Last cycle, Reid was able to overcome similar handicaps by amassing the largest war chest ever built for a statewide race, which he used to run one of the most shamelessly negative campaigns in history. But this year is different. POLITICO reports that Reid has less than half of the money he had at a comparable point last cycle. He has also yet to hire a campaign manager, build any semblance of a significant staff, or recultivate his once-vaunted get-out-the-vote operation.
Of course, that’s just the tip of the iceberg when it comes to Sen. Reid’s problems. The Democratic Party is not nearly as strong as it was for his last election, his health is waning, his influence is gone, there are serious questions about Hillary Clinton’s ability to win in Nevada, and most importantly, his most likely challengers—state Senate Majority Leader Michael Roberson and Governor Brian Sandoval—are both well-seasoned, well-liked pols with a knack for fundraising and a grasp of the issues.
Reid has long been a dominant force in Senate politics—using his clout as Majority Leader to essentially control the flow of legislation in Washington—and building the Senate Majority PAC, which has been one of the primary tools to protect Democrats and “vaporize” Republicans.
But Democrats have been privately grumbling about Reid’s tactics, even going to far as to publicly question the decision to spend vast sums of time and money trying to make villains out of the amiable Koch brothers.
“It raises money for sure. But is it good to motivate a voter? No,” a state party executive director told the Washington Times.

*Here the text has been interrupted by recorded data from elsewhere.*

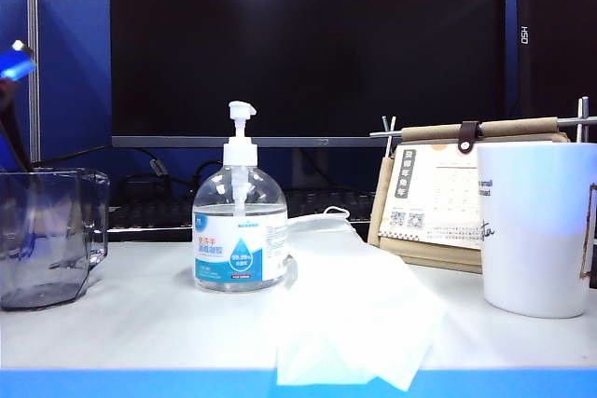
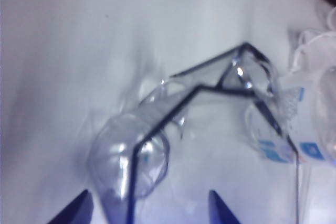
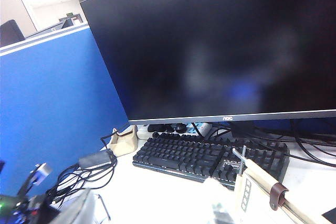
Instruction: Swap the positions of the transparent plastic cup and the white ceramic cup.
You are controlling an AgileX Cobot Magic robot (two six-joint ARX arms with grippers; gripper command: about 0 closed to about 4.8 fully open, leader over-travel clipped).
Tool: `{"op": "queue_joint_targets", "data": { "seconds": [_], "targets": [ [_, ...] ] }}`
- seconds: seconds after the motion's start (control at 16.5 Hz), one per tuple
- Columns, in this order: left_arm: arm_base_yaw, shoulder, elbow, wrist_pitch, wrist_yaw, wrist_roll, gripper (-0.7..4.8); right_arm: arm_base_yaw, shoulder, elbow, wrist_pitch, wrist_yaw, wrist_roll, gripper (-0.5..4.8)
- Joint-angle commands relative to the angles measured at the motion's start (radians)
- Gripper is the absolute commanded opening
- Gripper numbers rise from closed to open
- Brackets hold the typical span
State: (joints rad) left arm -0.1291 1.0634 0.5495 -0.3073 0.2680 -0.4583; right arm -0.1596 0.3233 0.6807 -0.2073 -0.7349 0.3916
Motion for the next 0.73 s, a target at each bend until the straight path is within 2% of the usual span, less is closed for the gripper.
{"op": "queue_joint_targets", "data": {
  "seconds": [0.06, 0.18, 0.3, 0.55, 0.61, 0.73],
  "targets": [
    [0.000, 0.056, 0.049, 0.031, 0.006, 0.020, 2.13, 0.000, 0.001, 0.009, 0.026, 0.000, -0.003, 2.66],
    [0.000, 0.077, 0.075, 0.032, 0.010, 0.043, 0.78, 0.000, 0.001, 0.009, 0.026, 0.000, -0.003, 2.66],
    [0.000, 0.114, 0.095, 0.035, 0.066, 0.072, -0.06, 0.000, 0.001, 0.009, 0.026, 0.000, -0.003, 2.66],
    [0.000, 0.185, 0.101, 0.019, 0.117, 0.096, -0.06, -0.001, 0.015, 0.006, -0.002, 0.003, -0.003, 2.65],
    [0.000, 0.180, 0.102, 0.016, 0.118, 0.134, -0.06, 0.000, 0.037, 0.006, -0.077, 0.004, -0.014, 2.66],
    [0.000, 0.171, 0.109, 0.006, 0.126, 0.153, -0.06, 0.000, 0.071, 0.006, -0.164, 0.018, -0.034, 2.68]
  ]
}}
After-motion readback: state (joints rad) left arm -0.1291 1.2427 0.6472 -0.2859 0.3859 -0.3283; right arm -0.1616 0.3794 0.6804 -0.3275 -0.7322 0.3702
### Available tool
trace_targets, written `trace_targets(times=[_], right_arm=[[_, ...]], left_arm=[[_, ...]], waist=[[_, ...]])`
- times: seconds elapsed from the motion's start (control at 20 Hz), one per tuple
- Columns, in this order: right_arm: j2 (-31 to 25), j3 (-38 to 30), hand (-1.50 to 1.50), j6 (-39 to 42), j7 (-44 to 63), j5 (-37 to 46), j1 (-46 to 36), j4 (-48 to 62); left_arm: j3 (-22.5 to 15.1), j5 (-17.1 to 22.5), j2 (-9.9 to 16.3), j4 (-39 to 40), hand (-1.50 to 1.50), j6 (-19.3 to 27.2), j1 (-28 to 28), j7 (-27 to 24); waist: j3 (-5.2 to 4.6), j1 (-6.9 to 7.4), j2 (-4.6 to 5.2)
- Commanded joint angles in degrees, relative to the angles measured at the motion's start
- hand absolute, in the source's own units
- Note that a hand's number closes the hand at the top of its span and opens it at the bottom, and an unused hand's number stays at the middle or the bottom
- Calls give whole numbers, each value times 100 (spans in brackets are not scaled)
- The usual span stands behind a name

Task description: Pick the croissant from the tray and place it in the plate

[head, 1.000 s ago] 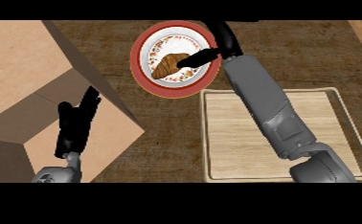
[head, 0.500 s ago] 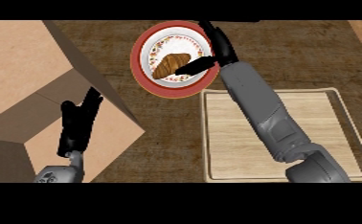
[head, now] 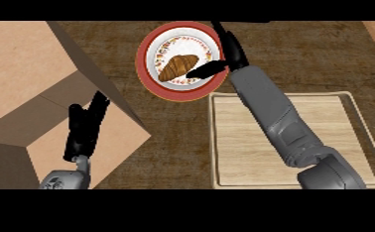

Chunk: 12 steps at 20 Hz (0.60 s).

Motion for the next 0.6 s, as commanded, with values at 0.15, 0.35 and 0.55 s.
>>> trace_targets(times=[0.15,0.35,0.55], right_arm=[[-129,-20,-150,-272,109,138,-4,110],[-219,-18,-150,-185,-168,210,273,206],[-315,-20,-150,-207,63,272,184,158]], left_arm=[[137,37,99,-240,0,-27,-52,185],[77,-32,12,54,0,-43,-130,20],[155,0,22,84,0,-54,-54,47]], waist=[[2,-10,-11],[2,-1,12],[1,-33,-12]])
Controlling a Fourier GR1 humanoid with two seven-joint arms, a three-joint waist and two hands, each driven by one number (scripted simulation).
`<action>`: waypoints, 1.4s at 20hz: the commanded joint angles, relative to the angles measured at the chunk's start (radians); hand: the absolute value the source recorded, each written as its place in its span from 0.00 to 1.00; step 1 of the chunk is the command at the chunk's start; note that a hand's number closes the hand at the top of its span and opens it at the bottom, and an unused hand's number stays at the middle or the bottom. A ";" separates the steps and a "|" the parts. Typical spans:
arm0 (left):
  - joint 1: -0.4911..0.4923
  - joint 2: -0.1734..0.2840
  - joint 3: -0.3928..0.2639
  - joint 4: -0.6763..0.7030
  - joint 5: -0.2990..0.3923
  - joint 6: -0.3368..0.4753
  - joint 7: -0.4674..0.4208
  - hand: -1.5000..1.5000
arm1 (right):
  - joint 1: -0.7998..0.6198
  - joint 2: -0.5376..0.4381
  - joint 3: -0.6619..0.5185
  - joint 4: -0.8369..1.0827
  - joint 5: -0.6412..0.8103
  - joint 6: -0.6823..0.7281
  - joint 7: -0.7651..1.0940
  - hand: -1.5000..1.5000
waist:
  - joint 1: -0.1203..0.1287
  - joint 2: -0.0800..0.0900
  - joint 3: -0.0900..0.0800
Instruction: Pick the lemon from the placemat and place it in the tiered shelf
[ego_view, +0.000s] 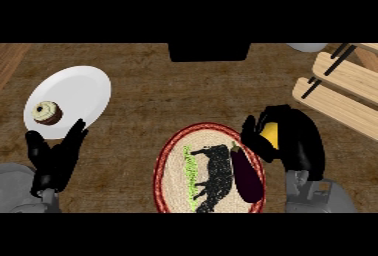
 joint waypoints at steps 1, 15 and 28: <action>-0.012 -0.016 -0.003 0.062 -0.001 -0.008 -0.001 0.50 | -0.097 -0.041 -0.058 -0.180 0.080 0.091 0.178 1.00 | -0.003 0.004 -0.011; -0.009 -0.002 0.018 0.053 0.004 -0.034 0.004 0.50 | -0.441 -0.227 -0.449 -0.337 -0.030 0.444 0.358 1.00 | 0.004 0.002 -0.012; -0.040 -0.049 0.006 0.098 -0.016 -0.027 -0.017 0.50 | -0.623 -0.488 -0.766 0.080 -0.168 0.474 0.097 1.00 | 0.016 0.014 -0.010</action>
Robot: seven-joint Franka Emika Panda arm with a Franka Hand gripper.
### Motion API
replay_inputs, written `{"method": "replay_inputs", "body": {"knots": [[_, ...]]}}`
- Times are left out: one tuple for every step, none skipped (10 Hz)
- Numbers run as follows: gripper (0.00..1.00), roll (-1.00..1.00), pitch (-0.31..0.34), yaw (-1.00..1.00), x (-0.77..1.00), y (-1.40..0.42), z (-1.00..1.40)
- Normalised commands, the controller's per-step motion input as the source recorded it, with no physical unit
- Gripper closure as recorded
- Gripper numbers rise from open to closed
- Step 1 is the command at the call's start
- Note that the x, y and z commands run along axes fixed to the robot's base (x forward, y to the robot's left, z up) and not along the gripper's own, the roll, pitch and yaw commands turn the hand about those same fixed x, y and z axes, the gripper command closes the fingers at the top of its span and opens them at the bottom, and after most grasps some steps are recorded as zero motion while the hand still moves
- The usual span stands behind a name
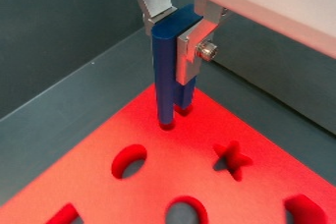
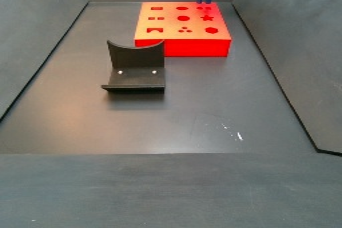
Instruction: Insert the square-circle object.
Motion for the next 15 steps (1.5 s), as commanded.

As Reid’s star has dimmed and his strategy becomes tarnished Democrats’ recruitment efforts have similarly been flagging. POLITICO’s Kyle Cheney and Tarini Parti report:
After Democrats were eviscerated in last year’s elections, the party took solace in the fact that 2016 seemed built for a comeback. The party runs better in presidential elections — and while the House of Representatives isn’t in play, seven GOP senators are up for reelection in states President Barack Obama won twice.

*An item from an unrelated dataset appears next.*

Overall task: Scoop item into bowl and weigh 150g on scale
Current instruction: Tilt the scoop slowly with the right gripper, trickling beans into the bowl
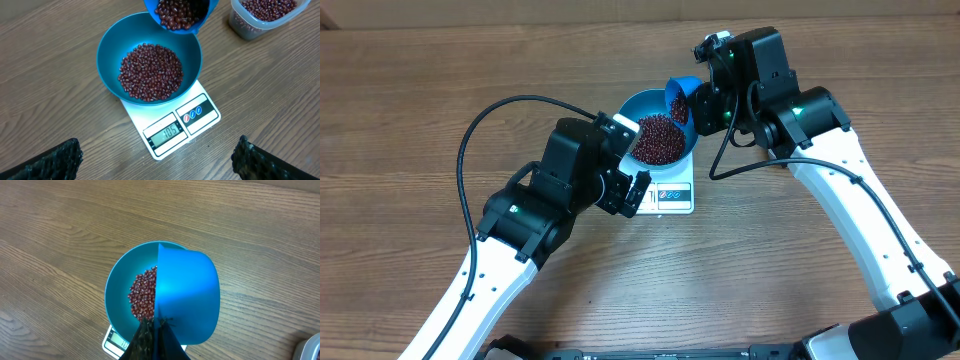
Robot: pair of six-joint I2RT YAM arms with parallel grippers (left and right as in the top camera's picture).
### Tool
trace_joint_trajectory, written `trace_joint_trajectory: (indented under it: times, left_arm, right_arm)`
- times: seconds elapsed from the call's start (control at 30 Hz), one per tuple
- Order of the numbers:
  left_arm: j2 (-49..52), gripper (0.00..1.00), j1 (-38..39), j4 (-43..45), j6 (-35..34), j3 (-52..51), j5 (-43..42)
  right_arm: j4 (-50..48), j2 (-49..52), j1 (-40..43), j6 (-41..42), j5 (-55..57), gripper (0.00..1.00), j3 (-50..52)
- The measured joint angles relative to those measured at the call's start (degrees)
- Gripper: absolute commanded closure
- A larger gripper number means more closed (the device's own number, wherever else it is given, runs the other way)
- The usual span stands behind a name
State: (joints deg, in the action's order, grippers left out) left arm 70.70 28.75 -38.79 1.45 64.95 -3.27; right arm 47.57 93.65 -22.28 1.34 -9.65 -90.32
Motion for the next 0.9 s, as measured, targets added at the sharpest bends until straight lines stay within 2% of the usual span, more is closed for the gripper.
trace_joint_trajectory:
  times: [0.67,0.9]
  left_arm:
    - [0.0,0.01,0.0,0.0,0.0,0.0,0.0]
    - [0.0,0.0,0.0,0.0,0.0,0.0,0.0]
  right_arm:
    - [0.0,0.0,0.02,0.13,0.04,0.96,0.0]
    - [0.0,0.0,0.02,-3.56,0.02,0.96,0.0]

But a sense of foreboding has crept into Democratic circles around the country. Interviews with dozens of strategists, party officials and Democratic luminaries reveal that in states Democrats are depending on to retake the Senate, top-level candidates are sparse, unwilling to run or more interested in seeking state office than going to Washington.
As a result, Democrats are embracing a slew of well-known but failed candidates — former governors, senators and also-rans spurned by voters the last time they were on the ballot — or being forced to rely on candidates with little political experience.
“It’s worrisome to a lot of people,” Democratic consultant T.J. Rooney told POLITICO. “There certainly are many, many qualified potential candidates out there but for a myriad of reasons, they seem to be sitting this one out.”
Republicans aren’t sitting this one out. In fact, the party is working hard to take advantage of Democrats’ slow start, recruiting strong candidates, building an enviable issue platform, raising money, and continuing to invest in its technology edge. Will it pay off? There’s still a long way between now and Election Day, but this is one we can’t afford to lose.